İslam’ın önceliği iman mıdır ahlak mıdır?
İslam’ın temeli imandır, vurgusu; ‘bir kişi, ömrü boyunca hak hukuk tanımamış, yalan yanlış işler yapmış olsa da imanı onu kurtaracaktır zira iman eden herkes cennete girecektir’ gibi bir...
İslam’ın temeli imandır, vurgusu; ‘bir kişi, ömrü boyunca hak hukuk tanımamış, yalan yanlış işler yapmış olsa da imanı onu kurtaracaktır zira iman eden herkes cennete girecektir’ gibi bir algıyı beraberinde getirmiştir. Diğer taraftan, dini sorumlulukların (ibadetlerin) yerine getirilmesi olarak görülen dindarlık “tedbir ahlakı” denilen, yani “şu işi yaparsam Allah beni ödüllendirir, şunu yapmazsam Allah beni cezalandırır” gibi bir hesap ahlakını(!) doğurmuştur. Böyle bir inancın ahlakiliği olabilir mi?

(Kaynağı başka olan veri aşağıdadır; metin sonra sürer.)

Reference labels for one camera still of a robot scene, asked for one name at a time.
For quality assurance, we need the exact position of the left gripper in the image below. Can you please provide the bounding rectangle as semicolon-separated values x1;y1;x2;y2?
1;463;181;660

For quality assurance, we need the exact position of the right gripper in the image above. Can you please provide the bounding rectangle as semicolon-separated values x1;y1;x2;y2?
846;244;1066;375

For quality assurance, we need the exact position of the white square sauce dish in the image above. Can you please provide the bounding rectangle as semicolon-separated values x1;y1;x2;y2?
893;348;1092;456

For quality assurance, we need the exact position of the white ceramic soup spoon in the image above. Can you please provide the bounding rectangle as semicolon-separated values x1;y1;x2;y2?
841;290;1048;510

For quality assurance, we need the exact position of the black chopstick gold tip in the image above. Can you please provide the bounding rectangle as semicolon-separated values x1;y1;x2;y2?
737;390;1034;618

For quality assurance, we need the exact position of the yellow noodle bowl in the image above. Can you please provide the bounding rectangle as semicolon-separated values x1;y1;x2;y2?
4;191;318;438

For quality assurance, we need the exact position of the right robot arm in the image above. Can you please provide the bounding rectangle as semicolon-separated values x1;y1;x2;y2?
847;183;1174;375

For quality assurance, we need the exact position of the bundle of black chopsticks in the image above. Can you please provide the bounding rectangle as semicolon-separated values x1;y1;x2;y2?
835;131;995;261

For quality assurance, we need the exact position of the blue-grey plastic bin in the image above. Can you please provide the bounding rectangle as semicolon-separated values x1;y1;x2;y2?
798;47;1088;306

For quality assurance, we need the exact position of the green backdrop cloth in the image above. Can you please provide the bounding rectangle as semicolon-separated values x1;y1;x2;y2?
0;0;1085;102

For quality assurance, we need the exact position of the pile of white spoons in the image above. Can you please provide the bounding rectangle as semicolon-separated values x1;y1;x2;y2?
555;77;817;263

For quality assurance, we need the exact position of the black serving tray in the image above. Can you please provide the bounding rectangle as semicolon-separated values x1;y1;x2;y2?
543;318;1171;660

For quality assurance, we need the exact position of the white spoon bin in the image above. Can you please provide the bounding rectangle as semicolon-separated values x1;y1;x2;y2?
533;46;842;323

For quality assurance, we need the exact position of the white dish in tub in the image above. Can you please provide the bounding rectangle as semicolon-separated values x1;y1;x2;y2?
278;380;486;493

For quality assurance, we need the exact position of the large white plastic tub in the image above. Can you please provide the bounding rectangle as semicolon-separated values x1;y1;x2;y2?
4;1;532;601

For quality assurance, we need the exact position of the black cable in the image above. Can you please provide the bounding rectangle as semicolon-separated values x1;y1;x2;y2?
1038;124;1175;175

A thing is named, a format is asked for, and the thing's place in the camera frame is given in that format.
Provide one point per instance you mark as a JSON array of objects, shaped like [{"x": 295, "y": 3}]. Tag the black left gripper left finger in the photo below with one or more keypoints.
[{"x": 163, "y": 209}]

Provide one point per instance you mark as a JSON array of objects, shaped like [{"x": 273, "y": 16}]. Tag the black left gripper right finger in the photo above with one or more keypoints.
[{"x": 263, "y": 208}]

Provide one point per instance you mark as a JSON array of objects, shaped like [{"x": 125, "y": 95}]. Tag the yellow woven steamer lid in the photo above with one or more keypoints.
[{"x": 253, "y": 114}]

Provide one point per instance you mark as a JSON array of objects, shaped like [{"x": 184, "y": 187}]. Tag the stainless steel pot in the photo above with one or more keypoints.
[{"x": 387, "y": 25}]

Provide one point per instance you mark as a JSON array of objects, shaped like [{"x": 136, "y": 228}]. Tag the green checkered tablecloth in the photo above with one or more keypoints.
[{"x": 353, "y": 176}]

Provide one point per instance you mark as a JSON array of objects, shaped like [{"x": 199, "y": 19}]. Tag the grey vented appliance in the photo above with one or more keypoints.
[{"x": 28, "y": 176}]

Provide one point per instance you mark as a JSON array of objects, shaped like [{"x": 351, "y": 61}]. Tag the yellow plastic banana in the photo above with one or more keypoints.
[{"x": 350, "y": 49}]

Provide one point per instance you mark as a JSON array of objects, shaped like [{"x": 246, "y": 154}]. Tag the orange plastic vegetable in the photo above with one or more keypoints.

Ahlakın emirleri koşullu değildir. İşte bu noktada, İslam’ın önceliği iman mıdır yoksa ahlak mıdır sorusunu eğmeden bükmeden tartışmalıyız.
İnancın ahlak ile olan ilişkisi zemininde yapılan tartışmaların, Tanrı’yı konu dışında bırakma çabası gibi değerlendirilmesini doğru bulmuyorum. Ancak sorunların rasyonel gerçekliklerden hareketle tartışılmadan, insanlık hakikatine uygun sonuçlara ulaşılamayacağını görmek zorundayız. Maturîdî ‘den hareketle söyleyelim; ahlak, hazır bulunan değil elde edilen bir olgudur. Bir din bir inanç bir öğreti içinde olması kişiyi ahlaklı...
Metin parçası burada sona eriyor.